HSBC’s shares were up 5.86 per cent at 8.50am in London (3.50pm Singapore time).
Ping An has yet to make any public comment and instead has preferred to operate a behind-the-scenes campaign aimed at amping up pressure on HSBC to revise its strategy. HSBC has hired advisers from investment banks Goldman Sachs and Robey Warshaw to do a review of its business to rebut Ping An’s call.
In an interview with Bloomberg Television on Monday (Aug 1), HSBC chief financial officer Ewen Stevenson said it is hard to find value for shareholders in a potential split.

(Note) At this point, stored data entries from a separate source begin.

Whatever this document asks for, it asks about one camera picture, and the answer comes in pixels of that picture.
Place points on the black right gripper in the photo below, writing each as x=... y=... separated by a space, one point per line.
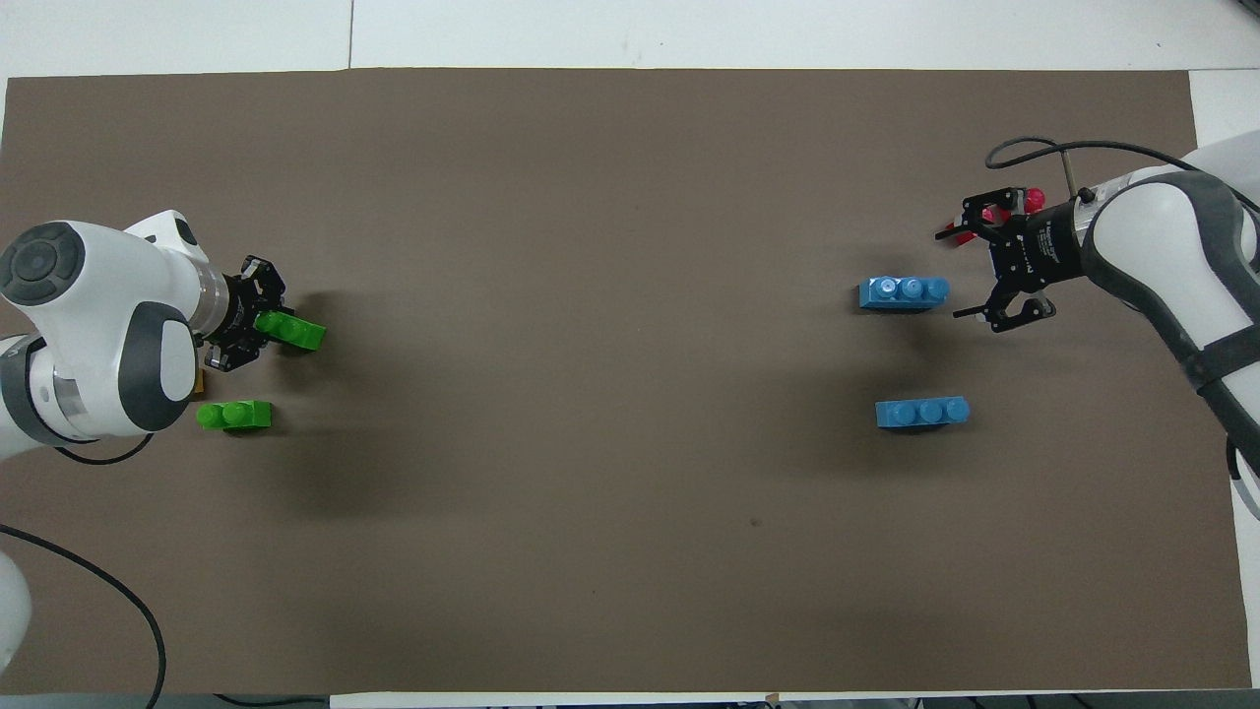
x=1043 y=251

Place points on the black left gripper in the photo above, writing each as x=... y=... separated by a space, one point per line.
x=234 y=310

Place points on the green two-stud toy brick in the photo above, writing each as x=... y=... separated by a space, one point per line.
x=295 y=332
x=234 y=415

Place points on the blue three-stud toy brick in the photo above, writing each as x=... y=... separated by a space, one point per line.
x=922 y=412
x=904 y=293

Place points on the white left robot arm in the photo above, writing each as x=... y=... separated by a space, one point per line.
x=98 y=325

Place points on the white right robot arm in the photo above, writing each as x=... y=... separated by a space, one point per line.
x=1171 y=246

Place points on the red one-stud toy brick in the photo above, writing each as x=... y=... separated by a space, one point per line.
x=1035 y=200
x=958 y=233

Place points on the brown paper table mat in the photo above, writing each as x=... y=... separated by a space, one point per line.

HSBC intends to revert to paying quarterly dividends in 2023, though it said this is expected to initially be reinstated at a lower level than the historical quarterly dividend of 10 US cents a share paid up to the end of 2019. The lender said its revenue outlook “remains positive”, and it expected costs to rise about 2 per cent in 2023.
HSBC is in the midst of its own turnaround, which is focused on building up its position in Asia, particularly in wealth management, while culling operations no longer deemed relevant. The bank has already sold off units in the United States, France and Greece, and recently said it would be selling its remaining operations in Russia.
Fresh job cuts could be on the cards at the bank. Mr Stevenson said rising inflation meant “very material action” was needed to keep a lid on expenses and that automation would most likely lead to reductions.
“Inevitably over time, as the pace of digitisation and automation increases, we will see fewer staff,” Mr Stevenson said in a phone interview on Monday with Bloomberg News.
HSBC said operating expenses were stable in the quarter and all regions were profitable in the first half. It booked expected credit losses of US$1.1 billion in the first half, citing “heightened economic uncertainty and inflation”. Its common equity tier-one ratio, a sign of financial strength, was 13.6 per cent, decreasing by 2.2 percentage points from six months ago.
Top of HSBC’s concerns for credit losses is the downturn in the Chinese property sector, which has already cost the bank hundreds of millions in charges against potential defaults among borrowers. It took US$142 million of expected credit losses related to China’s commercial real estate sector in the second quarter, adding to the US$160 million charge set aside in the first quarter.
“We do think we are going to see some further impairments in the second half in that portfolio,” Mr Stevenson said in his Bloomberg Television interview.